March has drawn to a close and SPRING is officially here. Last week Mother Nature was partially cooperating and provided us with a few days with a high in the 50’s and sun. The survivor bees are out doing orientation flights and searching for pollen. A few bees were seen returning with pollen from the maple and pussy willow trees.
I went out at the end of March and did a final survey of my hives concerning winter survival. The accepted period for winter survival measurements is from October 1st thru March 31st. But be forewarned that it is not uncommon for some hives to simply dwindle away even with the warmer weather. My hive survival rate was 88.6%. Even my experiment with wintering over nucs was successful; there the survival rate was 91.6%. The combined survival rate being 89.4%. I am a happy beekeeper.
As discussed in a previous blog article, this past 2018-2019 winter was slightly more severe than the 2017-2018 winter when all of us had poor winter survival. I had ended up with miserable 40% hive survival for the 2018-2019 winter and 0% winter nuc survival. What did I do different? Heavier fall feeding, but also more attention at controlling varroa throughout the summer and fall. I would aggressive varroa control as the primary factor for the higher survival.
Beekeepers Gerard, Jon and Grandpa Jack are also reporting good survival; 83%, 77.7% and 85.7% survival respectively. They also had practiced aggressive mite control last year which we presented during last December’s club meeting. Each of us used slightly different control methods. It appears we were all successful especially considering that normal winter survival was about 80 to 90% prior to varroa. We will continue discussing mite control at future ECWBA club meetings.
My apiary had three (3) queens types going into winter; Russians, Ankle Biters and Saskatraz. The survival rates of the different queen types were all similar; with a range of 83 to 90%. Given good mite control, queen type appears to not make much of difference. Even last year’s package queens (all Saskatraz) had excellent winter survival. I guess I can no longer blame “package queens” for my previous low survival rates.
One last item on winter survival. Two of my hives were in buildings with an entrance through the wall. I consider these hives “wrapped”. These two hives died. The remainder of my hives were “unwrapped”. The “unwrapped” hive survival rate was 94%! Of course, I have positioned the hives behind wind breaks so that they are not exposed to north or northwest winds.
With April here what is next on the beekeeper’s agenda? It always better to “be prepared”.
1) Remove the mouse guards. The entrance reducer opening can still be the one inch (1”) opening, but by the end of April can be opened to the four inch (4”) opening.
2) Clean out your deadouts. Its better to do it before warm weather arrives and mold begins growing on the dead bees. You need to complete it also before installing replacement bees.
3) If you need packages or nucs to repopulate hives make sure to get them on order. It may already be too late.
4) Early April is usually still too cold and you should NOT be poking around in your surviving hives. However, on sunny days with temperatures in the 60’s it is OK to pop open the cover and assess of condition of the survivor hives. Do not pull frames which could cause chilling and death the brood. Yes, we should be seeing 60 degree days in April!

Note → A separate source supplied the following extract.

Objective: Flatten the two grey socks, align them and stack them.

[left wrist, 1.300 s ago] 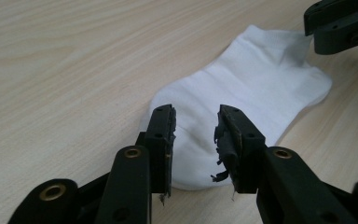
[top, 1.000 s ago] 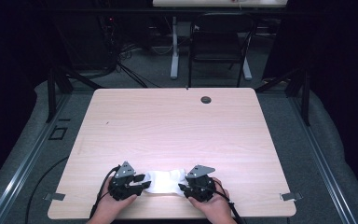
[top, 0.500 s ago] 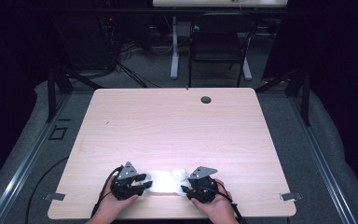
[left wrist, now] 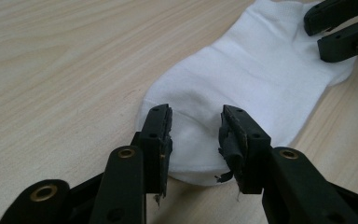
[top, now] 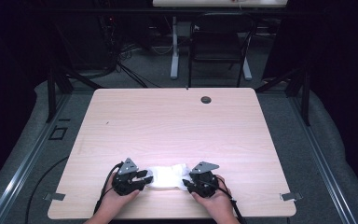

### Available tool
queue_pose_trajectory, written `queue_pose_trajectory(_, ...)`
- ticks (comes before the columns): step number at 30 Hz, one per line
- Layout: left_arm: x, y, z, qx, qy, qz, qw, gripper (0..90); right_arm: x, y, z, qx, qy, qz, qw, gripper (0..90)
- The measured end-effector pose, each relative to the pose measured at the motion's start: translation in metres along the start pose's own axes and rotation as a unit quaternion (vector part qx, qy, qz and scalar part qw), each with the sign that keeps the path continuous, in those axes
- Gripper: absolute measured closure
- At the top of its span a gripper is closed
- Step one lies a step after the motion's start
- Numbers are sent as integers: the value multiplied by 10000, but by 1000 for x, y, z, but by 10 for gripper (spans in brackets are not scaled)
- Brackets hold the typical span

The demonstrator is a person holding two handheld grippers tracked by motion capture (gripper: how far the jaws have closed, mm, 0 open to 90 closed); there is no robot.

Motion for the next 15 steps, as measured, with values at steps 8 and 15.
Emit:
queue_pose_trajectory(8,3,-4,-3,23,111,38,9999,634,4,-3,6,-115,-114,90,9998,622)
queue_pose_trajectory(15,5,-4,-3,-3,206,29,9998,588,5,-3,7,-44,-219,177,9996,601)
Point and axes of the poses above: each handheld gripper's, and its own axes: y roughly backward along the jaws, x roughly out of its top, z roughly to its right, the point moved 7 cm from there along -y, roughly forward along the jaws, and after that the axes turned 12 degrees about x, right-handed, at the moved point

5) If you suspect a hive is dwindling, then action is required. In this case it will be necessary to pull frames to verify there is a queen. Don’t be fooled by random drone brood from a laying worker. Sometimes if there is a queen, the hive can be stimulated by adding a frame of bees and brood from a strong hive. The added worker population and their warmth helps get them going. If there are laying workers, the best course of action is usually to salvage what you can by combining the dwindling hive with another hive.
6) Get the hives ready for the new packages or nucs. Clean the bottom boards, put feeders in place, scrape off old propolis, so you are not behind the curve when your new bees arrive.
7) Install new packages as soon as possible. Keep them supplied with 1 to 1 sugar syrup until the start of the honey flow. A pollen patty may be necessary if the bees are not seen bringing in pollen or if the weather prevents foraging.
8) Stimulative feeding of overwintered hives is recommended using a 1 part sugar to 3 parts water. This promotes earlier brood rearing to get the population up prior to the June primary nectar flow. This syrup should be fed internally (don’t use external Boardman feeders) because night air temperatures are too cold and the bees will NOT utilize cold syrup.
9) For hives the survived the winter consider doing a mite treatment in early April. This will reduce mites and viruses spread by the mites.
10) Reversal of the brood chambers of over wintered hives should be put off until the second half of April. This would be a good time to also clean the bottom boards on surviving hives.